PROBLEM TO SOLVE:
Please give back only the lines below from the one containing "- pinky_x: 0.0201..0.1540" to the one containing "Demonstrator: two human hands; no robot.", each repeated word for word, both ends included.

COLLECTED MATERIAL:

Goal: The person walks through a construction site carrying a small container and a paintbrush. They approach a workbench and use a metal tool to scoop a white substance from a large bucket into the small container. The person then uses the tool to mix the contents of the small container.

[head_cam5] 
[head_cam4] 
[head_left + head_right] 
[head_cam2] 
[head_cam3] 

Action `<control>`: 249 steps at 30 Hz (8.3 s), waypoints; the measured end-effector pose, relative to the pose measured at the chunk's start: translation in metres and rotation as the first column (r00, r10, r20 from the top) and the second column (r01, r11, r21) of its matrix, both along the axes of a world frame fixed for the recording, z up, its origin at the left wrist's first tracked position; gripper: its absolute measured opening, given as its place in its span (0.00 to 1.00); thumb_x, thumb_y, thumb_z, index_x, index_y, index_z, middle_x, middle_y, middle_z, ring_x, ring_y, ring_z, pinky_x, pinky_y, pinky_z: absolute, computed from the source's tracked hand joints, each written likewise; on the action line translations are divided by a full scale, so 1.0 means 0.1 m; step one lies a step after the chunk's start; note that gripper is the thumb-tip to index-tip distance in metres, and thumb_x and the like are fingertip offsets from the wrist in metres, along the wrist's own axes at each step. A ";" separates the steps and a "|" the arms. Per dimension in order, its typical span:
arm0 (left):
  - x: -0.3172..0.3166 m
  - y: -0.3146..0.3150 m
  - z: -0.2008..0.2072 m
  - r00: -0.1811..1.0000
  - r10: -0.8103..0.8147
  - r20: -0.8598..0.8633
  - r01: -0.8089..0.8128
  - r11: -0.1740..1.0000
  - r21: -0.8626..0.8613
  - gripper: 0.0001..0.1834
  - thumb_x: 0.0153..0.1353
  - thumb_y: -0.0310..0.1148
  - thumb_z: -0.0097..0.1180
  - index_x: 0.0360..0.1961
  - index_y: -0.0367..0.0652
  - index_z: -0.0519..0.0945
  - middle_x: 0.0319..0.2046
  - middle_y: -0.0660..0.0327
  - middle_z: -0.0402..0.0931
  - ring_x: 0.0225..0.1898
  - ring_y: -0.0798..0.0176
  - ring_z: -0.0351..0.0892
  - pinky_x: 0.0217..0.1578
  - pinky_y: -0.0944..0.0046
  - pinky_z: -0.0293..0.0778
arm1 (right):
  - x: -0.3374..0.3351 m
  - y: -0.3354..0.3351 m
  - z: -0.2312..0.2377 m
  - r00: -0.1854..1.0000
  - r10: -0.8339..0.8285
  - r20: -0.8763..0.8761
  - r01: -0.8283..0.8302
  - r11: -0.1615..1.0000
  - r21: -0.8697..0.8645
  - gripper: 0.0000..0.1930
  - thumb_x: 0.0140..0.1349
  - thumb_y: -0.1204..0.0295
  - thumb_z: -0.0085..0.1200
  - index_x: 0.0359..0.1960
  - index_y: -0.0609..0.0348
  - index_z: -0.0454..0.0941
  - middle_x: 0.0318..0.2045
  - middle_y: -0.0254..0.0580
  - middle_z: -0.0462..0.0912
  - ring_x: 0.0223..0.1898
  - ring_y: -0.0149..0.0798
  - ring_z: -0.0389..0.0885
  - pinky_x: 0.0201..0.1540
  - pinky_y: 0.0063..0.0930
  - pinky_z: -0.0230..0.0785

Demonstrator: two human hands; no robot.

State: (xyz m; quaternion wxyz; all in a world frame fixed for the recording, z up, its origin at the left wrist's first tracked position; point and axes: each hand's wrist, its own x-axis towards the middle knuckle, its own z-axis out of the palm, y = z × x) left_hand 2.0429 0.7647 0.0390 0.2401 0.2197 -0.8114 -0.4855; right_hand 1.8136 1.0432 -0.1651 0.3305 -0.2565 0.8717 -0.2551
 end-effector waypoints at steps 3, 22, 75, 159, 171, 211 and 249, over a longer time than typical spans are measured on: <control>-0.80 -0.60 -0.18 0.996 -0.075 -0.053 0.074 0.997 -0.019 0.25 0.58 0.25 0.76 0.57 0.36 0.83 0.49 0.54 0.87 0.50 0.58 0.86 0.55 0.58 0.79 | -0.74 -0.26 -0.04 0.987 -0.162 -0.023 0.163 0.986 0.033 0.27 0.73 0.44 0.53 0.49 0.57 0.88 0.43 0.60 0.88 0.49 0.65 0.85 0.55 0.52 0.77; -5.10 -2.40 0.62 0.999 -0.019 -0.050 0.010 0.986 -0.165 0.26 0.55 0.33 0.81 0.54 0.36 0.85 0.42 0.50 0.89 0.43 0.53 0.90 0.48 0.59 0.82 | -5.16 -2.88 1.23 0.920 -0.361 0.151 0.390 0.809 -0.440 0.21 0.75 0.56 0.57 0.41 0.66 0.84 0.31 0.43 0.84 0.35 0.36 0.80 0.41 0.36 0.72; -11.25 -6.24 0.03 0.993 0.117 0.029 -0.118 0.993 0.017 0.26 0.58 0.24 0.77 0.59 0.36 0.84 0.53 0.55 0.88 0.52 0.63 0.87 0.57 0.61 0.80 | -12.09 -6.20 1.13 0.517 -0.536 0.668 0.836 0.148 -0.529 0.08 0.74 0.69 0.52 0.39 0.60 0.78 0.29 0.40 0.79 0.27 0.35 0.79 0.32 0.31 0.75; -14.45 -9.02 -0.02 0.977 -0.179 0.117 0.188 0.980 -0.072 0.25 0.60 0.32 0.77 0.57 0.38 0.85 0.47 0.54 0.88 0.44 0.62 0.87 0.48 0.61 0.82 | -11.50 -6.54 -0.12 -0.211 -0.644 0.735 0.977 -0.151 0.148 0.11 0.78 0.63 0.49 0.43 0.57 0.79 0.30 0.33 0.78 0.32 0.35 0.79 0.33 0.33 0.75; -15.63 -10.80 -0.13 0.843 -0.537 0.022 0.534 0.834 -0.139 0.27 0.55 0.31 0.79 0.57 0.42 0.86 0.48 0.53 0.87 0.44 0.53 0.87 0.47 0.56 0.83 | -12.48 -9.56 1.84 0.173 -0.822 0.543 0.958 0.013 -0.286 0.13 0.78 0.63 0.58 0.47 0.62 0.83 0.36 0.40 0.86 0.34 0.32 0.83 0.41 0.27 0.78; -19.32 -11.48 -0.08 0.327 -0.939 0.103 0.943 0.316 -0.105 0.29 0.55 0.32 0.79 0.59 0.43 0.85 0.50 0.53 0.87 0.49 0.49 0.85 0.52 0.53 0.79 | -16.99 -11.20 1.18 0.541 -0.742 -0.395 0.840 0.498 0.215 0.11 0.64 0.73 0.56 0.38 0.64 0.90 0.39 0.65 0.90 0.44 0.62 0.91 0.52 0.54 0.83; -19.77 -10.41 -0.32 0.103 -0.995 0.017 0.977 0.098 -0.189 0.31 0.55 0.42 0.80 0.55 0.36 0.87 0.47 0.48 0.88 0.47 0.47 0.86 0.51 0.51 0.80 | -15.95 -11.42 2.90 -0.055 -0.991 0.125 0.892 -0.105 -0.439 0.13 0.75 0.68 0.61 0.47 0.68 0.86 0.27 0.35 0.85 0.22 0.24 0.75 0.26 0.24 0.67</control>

RESPONSE AREA:
  - pinky_x: 0.0201..0.1540
  - pinky_y: 0.0063..0.0930
  - pinky_z: -0.0230..0.0785

Demonstrator: two human hands; no robot.

The response is complete as it stands.